As long as there have been computer models, there have been inaccurate forecasts. In the early 1970s, the Club of Rome published The Limits to Growth, an extrapolation of population, pollution and resource depletion that concluded that the world was heading for imminent catastrophe. It sold more than 16m copies. I keep one on my shelves to remind me of the folly of Malthusian predictions.
Today the world is richer, cleaner, and better-fed than it was in 1972, while the Club of Rome is forgotten. It still exists, headquartered in Winterthur, Switzerland, which must be nice.
The global-warming models are far more sophisticated than the Limits to Growth model, but that isn’t entirely a good thing. There is a paradox in modelling: the more sophisticated the models become, the greater the uncertainty of the effects they predict. As more parameters are added to the models — the rate at which ice falls through clouds, for example — the more uncertainties are added.
To reach its conclusions in the new paper, the team used actual temperatures today, which were 0.3°C lower than the models said they would be. That provides more headroom for carbon emissions before the 1.5C target is reached. While the models’ error may seem small, it has big implications for future policy.
For one thing, it makes President Donald Trump’s rejection of the Paris agreement far less worrying. The US emits about 1.5 gigatonnes of carbon a year. Supposing Trump serves only a single term and in that time America reduces mitigation efforts, the effect is going to be insignificant when compared with the 200 gigatonnes the team estimates the world can afford to emit.
However, what the climate-change campaigners fear is that the acknowledgment of error will take the pressure off. Two of them, Lord Stern and Lord Krebs, wrote to The Times to try to head this off.
They argue that the errors do not mean that climate change isn’t happening. There were always uncertainties about its pace and magnitude, Krebs says — though you might not have thought so from the language often used and the efforts to deny airtime to those with doubts, such as Lord Lawson, the former chancellor.
Warming resumed in 2014. The climate warmers aren’t wrong, though a touch more humility would be appreciated.
Unfortunately, the author spoils things with his final sentence. As we know, in 2014 temperatures began to spike as a result of the record El Nino.
Since late last year, they have returned earlier levels.
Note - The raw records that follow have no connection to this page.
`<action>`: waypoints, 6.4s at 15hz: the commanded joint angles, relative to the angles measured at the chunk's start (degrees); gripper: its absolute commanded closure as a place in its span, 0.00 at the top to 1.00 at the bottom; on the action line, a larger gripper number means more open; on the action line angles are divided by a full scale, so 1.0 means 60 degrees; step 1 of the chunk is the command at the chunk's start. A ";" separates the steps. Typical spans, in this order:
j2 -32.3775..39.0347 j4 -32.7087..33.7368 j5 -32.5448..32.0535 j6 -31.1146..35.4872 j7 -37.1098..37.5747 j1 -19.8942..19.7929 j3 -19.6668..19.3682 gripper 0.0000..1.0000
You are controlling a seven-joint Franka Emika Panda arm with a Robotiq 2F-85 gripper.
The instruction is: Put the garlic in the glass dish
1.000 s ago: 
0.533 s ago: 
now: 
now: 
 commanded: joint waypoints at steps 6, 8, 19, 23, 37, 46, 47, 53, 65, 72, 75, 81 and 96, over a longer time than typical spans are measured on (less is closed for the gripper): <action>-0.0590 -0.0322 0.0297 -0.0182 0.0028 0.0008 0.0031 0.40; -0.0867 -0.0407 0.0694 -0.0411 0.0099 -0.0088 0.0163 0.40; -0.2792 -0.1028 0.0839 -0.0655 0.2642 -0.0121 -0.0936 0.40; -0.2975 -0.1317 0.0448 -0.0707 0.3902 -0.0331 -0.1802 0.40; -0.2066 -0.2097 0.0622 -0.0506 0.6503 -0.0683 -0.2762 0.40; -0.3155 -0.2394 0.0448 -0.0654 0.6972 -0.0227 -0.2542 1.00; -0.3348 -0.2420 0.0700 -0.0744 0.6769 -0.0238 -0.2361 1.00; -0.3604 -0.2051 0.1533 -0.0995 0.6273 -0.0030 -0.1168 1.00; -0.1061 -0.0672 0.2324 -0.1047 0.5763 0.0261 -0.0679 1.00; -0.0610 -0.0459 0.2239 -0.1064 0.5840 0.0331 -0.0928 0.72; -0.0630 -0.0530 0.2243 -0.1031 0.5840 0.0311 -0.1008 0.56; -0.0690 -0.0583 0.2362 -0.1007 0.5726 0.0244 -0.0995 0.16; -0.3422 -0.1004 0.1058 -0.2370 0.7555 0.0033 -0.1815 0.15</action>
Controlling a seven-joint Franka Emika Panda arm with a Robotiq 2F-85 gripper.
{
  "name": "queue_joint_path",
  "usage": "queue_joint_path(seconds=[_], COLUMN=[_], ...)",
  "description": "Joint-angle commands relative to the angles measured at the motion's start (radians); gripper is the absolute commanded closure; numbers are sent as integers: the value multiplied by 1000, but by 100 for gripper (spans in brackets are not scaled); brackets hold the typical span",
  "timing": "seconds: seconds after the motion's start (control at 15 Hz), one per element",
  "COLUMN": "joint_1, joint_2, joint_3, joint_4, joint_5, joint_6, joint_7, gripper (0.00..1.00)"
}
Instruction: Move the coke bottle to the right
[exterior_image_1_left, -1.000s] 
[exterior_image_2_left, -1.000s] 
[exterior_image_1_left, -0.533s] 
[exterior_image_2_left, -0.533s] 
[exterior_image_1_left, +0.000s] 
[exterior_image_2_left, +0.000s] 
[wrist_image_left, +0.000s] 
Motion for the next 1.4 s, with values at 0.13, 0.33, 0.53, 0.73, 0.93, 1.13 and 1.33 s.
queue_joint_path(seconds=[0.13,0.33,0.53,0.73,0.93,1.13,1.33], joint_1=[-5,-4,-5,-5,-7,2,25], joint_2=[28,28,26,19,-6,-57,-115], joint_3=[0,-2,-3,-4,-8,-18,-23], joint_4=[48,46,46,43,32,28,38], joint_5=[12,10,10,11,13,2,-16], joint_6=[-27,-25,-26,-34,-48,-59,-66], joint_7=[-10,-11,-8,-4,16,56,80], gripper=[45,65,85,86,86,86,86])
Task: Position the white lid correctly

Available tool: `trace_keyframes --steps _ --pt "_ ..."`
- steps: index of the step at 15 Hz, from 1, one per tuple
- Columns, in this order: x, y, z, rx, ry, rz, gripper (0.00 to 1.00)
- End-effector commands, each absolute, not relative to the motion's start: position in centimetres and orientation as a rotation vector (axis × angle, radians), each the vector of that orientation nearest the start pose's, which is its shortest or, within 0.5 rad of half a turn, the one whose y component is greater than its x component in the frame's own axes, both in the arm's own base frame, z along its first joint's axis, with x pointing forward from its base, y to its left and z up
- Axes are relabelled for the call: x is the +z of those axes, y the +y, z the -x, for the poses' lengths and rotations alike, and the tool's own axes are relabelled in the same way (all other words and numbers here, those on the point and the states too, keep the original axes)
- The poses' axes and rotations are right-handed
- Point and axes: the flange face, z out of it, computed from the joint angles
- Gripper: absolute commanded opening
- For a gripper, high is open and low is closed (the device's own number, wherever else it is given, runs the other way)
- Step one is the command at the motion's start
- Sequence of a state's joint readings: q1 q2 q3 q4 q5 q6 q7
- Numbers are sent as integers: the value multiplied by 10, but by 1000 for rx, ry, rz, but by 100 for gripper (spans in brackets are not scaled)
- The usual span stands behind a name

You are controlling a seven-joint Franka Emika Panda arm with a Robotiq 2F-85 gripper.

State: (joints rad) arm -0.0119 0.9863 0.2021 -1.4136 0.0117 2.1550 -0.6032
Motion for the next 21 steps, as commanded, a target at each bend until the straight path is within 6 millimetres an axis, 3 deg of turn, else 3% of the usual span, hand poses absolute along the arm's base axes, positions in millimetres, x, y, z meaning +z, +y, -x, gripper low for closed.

The pause is alive and well!
There has been a desperate attempt to divert attention away from the findings of the new paper. This article mentions a letter to the Times by the phoneys, Lords Krebs and Stern.
I have also seen a similar letter in the Mail from Myles Allen. It stated that the difference of 0.3C was really rather insignificant and that we were still all going to die if we did mend our evil ways, only slightly later!
But the difference is actually really huge, bearing in mind that this is over a period of just 15 years, and particularly when the authors admit that emissions of CO2 have been much greater than originally assumed.